▶ Problem description
Exactly how many lines in the data below contain the string "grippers"? Give that number and nothing else.

START Data block

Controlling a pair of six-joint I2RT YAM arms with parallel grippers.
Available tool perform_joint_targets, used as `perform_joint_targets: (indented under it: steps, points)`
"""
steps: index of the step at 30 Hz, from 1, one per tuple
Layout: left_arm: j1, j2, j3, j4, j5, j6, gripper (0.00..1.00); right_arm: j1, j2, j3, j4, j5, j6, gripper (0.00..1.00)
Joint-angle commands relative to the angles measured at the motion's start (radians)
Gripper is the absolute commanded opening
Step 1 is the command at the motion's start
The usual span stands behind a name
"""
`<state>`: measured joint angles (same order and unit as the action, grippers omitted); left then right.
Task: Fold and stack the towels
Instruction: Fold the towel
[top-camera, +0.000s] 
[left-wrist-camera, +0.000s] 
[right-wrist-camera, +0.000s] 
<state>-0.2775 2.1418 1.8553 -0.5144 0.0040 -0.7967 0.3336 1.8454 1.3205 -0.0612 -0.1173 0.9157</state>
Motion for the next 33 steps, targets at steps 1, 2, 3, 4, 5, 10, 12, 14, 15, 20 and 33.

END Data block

▶ Result below
2